I am about to buy a flat with my parents' help. They have (very kindly!) offered me a loan to give me a 25% deposit. We are going to treat the loan as shared equity- they will own a 25% share in the flat.

My questions are: does this arrangement need to be formalised in any way? Should they become joint owners of the flat (in terms of legal paperwork?) or is there anything else that needs to be done in legal terms? I use the word needs because we simply want to do what is necessary to avoid problems in the future- as it is family if it isn't essential we won't bother.

Thanks in advance for your help
Regards

ic

Comments

  • paint
    paint Posts: 262 Forumite
    ic198 wrote:
    We are going to treat the loan as shared equity- they will own a 25% share in the flat.
    If you are going to treat it as such then this must be formalised in the legal documents - speak to your solicitor asap. They need to be recognised as having an interest in the property.
    ic198 wrote:
    I use the word needs because we simply want to do what is necessary to avoid problems in the future- as it is family if it isn't essential we won't bother.
    It is absolutely essential IMO that you formalise this, simply because you are family. Life is full of “what ifs”….
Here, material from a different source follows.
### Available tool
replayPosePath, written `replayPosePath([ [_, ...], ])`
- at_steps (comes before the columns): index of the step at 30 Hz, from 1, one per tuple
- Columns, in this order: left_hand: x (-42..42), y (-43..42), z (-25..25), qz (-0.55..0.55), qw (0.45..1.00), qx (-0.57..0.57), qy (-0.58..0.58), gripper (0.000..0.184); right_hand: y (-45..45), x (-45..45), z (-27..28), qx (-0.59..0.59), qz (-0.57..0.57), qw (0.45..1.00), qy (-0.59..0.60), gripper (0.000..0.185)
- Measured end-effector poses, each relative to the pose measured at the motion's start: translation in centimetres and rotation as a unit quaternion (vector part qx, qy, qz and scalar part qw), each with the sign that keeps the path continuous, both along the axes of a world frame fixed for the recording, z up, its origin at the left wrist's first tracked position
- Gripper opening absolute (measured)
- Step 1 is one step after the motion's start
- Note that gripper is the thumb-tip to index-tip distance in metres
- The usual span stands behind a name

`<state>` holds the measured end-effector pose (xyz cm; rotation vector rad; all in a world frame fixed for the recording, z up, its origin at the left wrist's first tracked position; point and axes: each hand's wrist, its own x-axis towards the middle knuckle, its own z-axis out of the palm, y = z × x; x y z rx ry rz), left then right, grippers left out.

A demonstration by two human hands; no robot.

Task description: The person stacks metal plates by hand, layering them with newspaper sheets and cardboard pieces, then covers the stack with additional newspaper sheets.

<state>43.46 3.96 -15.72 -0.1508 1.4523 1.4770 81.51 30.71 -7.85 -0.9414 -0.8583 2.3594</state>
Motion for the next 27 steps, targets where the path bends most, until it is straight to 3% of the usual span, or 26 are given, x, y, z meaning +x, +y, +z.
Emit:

    What if you get married and your partner moves into your home? Of course, what’s yours is theirs – how would your parents feel if this was the case? Would they feel uneasy that a third party potentially had a claim on an asset (your home) for which they'd contributed 25%?

    If I was you, I'd speak to your solicitor with a view to formalising things asap so that once everything's signed and sealed you can all forget about it, safe in the knowledge that everybody (yourself and your parents) are protected whatever life throws at you.
  • ic198
    ic198 Posts: 23 Forumite
    Thanks for your reply paint, some very good advice. Can anyone give me some advice on how the situation could be formalised? I realise we could become joint owners with their names on the deeds as well, but I'm having to borrow a lot of money for my mortgage (5x salary, and yes I have read the thread about this and agree about it being madness- I'm planning on letting one of the rooms in the flat to make it affordable) and I don't think a mortgage company would lend me that sort of money if its presented as joint ownership rather than 25% deposit. Is there any other way my parents' share can be recognised?
    Regards

    ic
  • jennifernil
    jennifernil Posts: 5,772 Forumite
    Part of the Furniture 1,000 Posts
    If they were recognised as joint owners then would they not be liable for CGT on their share of any profit made at sale?

    I have loaned our daughter the deposit for a flat, she is a student so we gaurantee, and pay, the mortgage. When the flat is sold I will get my money back. We drew up a simple loan agreement which we all signed and gave it to our solicitor to keep.

    I suppose you could do something similar. However the mortgage lender might not like it if you were to be paying your parents some interest on this loan, and I suppose they could be liable for tax on any interest you paid them.As I do not work I am a non taxpayer, so this does not affect me.
  • hethmar
    hethmar Posts: 10,678 Forumite
    Part of the Furniture 10,000 Posts Combo Breaker Car Insurance Carver!
    Its a difficult situation. We gave our son 10% deposit as a gift and we had to declare to his solicitor this was a gift, not loan and that we had no interest in the property. It may be more difficult to get a mortgage in the terms you are desciribing. Best to check with a broker.

    You can let a room for up to £90 a week without paying any tax on the income - though you should, in theory declare you have a lodger to tax, local authority (increases council tax), your mortgage provider and your insurers.

    Can you look at other forms of mortgage available to FTBs. Extending the payment period (some 40 year offers are available, which will reduce your outgoings for a while until you decide you can increase the payments?) or your parents could act as guarantors that you will be able to fulfil your obligations.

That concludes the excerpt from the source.